Ist Aufsteiger Holstein Kiel ungeachtet aller Qualitätsmängel eine Bereicherung für die Milliarden-Branche Bundesliga? Für alle Sozialromantiker auf jeden Fall. Dem Klub mit den geringsten Einnahmen aus dem Fernseh-Pool, einem Mini-Etat und dem untauglichsten Stadion in Liga eins drückt man getreu des David-gegen-Goliath-Prinzips die Daumen. Doch selbst für den neutralen Beobachter bieten die Dauer-Außenseiter Attraktivität. Mit 4,14 Toren pro Spiel mit Störche-Beteiligung sind die Kieler Spitzenreiter in Sachen Unterhaltungswert.
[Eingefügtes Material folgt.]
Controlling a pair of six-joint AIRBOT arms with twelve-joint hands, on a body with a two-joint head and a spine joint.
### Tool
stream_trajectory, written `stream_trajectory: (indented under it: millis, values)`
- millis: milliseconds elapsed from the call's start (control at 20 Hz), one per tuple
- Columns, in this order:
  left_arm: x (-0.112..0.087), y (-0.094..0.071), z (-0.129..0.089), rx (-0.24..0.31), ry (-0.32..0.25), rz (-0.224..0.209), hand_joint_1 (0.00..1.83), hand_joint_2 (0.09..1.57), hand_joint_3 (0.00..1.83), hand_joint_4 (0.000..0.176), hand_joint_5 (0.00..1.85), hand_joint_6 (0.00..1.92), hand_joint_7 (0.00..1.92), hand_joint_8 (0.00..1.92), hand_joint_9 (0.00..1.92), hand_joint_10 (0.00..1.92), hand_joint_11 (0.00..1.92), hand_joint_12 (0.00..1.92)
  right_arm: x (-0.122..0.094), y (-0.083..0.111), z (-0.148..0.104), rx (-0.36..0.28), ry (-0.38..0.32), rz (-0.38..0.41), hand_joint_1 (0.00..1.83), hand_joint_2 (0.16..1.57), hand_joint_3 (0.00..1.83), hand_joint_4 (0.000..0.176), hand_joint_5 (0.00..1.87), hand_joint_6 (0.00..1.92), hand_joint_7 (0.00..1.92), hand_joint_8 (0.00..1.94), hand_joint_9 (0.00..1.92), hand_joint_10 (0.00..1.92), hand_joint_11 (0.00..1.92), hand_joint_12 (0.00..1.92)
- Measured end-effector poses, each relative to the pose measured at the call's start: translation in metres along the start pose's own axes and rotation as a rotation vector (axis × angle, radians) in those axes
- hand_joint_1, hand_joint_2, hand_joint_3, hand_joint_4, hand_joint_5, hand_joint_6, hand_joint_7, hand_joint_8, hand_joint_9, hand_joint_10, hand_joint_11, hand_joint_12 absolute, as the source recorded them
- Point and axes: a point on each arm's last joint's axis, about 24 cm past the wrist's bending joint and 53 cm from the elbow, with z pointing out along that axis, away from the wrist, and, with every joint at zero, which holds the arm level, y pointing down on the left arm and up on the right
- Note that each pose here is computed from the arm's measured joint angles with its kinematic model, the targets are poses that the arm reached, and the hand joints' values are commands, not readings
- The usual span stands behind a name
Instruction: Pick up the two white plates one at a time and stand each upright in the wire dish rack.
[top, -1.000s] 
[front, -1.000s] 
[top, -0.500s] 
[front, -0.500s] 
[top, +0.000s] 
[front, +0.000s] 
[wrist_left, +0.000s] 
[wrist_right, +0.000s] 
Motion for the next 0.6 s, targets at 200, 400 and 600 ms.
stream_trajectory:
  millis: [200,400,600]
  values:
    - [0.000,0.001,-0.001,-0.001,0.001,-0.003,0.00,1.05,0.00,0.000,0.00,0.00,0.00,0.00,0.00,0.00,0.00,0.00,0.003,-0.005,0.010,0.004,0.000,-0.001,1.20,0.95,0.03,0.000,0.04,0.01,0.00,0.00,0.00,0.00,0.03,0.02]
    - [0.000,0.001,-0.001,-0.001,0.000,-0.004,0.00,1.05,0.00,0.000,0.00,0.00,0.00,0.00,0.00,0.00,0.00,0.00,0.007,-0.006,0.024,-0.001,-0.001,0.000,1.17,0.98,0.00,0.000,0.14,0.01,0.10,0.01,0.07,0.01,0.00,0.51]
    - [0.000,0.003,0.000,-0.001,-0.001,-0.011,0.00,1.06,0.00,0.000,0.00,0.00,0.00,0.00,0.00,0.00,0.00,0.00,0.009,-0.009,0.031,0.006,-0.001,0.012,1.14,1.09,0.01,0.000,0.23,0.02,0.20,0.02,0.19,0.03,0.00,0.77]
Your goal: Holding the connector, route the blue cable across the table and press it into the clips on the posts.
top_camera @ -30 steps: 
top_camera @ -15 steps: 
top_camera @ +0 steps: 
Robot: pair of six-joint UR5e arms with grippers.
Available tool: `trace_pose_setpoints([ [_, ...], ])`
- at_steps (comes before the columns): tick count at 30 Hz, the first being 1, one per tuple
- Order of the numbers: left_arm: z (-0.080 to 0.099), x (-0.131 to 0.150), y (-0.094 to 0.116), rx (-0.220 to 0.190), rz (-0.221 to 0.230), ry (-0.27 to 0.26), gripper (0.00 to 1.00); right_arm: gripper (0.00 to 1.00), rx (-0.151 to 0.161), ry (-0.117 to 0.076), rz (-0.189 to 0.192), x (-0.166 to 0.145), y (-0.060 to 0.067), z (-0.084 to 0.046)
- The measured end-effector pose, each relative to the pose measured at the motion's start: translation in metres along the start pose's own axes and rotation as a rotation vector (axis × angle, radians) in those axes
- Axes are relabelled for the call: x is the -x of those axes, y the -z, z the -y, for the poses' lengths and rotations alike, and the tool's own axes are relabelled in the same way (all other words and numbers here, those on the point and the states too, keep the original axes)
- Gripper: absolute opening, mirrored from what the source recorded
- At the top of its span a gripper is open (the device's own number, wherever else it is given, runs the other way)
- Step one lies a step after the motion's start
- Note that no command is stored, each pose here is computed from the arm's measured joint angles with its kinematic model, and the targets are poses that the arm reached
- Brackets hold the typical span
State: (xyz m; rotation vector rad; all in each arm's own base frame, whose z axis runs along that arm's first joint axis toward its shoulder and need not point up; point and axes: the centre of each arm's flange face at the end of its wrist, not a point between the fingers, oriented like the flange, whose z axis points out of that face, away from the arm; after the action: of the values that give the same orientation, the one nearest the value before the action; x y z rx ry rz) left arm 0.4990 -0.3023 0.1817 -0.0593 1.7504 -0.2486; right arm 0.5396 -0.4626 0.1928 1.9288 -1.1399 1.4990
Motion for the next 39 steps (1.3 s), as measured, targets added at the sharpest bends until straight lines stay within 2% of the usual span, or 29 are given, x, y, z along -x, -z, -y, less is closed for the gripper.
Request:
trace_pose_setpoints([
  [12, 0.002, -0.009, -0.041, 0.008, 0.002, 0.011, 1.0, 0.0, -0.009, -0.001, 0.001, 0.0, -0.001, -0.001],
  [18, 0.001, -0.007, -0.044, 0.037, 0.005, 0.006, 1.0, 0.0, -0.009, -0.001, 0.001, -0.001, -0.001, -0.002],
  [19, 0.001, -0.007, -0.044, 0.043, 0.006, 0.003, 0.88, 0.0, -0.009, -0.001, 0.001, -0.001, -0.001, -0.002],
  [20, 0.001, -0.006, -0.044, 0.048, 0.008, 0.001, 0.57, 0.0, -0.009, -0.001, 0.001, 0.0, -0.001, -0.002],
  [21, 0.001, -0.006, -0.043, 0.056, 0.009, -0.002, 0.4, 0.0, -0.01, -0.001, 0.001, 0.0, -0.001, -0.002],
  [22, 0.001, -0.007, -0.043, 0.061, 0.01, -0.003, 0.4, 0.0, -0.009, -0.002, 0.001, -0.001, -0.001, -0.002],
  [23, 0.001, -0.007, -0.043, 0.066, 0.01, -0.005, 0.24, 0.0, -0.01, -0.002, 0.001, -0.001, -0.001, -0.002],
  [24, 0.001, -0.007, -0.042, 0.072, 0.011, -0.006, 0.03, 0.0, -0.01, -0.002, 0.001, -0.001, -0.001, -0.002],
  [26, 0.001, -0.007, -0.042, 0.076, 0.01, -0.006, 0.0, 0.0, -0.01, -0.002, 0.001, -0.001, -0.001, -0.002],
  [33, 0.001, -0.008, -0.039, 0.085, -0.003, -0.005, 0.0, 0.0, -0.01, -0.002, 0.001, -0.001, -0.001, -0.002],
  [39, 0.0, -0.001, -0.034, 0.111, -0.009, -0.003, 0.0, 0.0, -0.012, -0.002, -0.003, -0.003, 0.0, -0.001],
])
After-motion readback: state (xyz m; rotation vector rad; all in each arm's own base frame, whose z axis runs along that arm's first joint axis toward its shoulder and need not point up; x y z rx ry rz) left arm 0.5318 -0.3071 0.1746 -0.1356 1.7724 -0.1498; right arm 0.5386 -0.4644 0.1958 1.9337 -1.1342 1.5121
Der Teufel steckt im Zahlen-Detail: 54 Gegentreffer! Die fragile Deckung hindert die Kieler allerdings nicht, im Schneckenrennen um den Klassenerhalt kollektiven Widerstand gegen das vermeintlich programmierte Schicksal zu leisten. Zwar reichte es am Sonntag im packenden Keller-Krimi gegen das Schlusslicht VfL Bochum nur zu einem 2:2 (1:2). Doch selbst dieser eine Heimpunkt hält die Minimal-Chancen der Nordlichter zumindest auf Relegationsplatz 16 am Leben.
KSV-Cheftrainer Marcel Rapp darf weiter von einer der größten Sensationen in der Bundesliga-Historie träumen. Auch deshalb, weil ihm die Transferoffensive im Winter neue Möglichkeiten für die Defensive offeriert hat. Offiziell nicht bestätigte rund fünf Millionen Euro sollen die Kieler in Abwehr-Chef David Zec (NK Celje/Slowenien), Schienenflitzer John Tolkin (New York Red Bulls) und den Verteidiger Ivan Nekić (NK Varazdin/Kroatien) investiert haben.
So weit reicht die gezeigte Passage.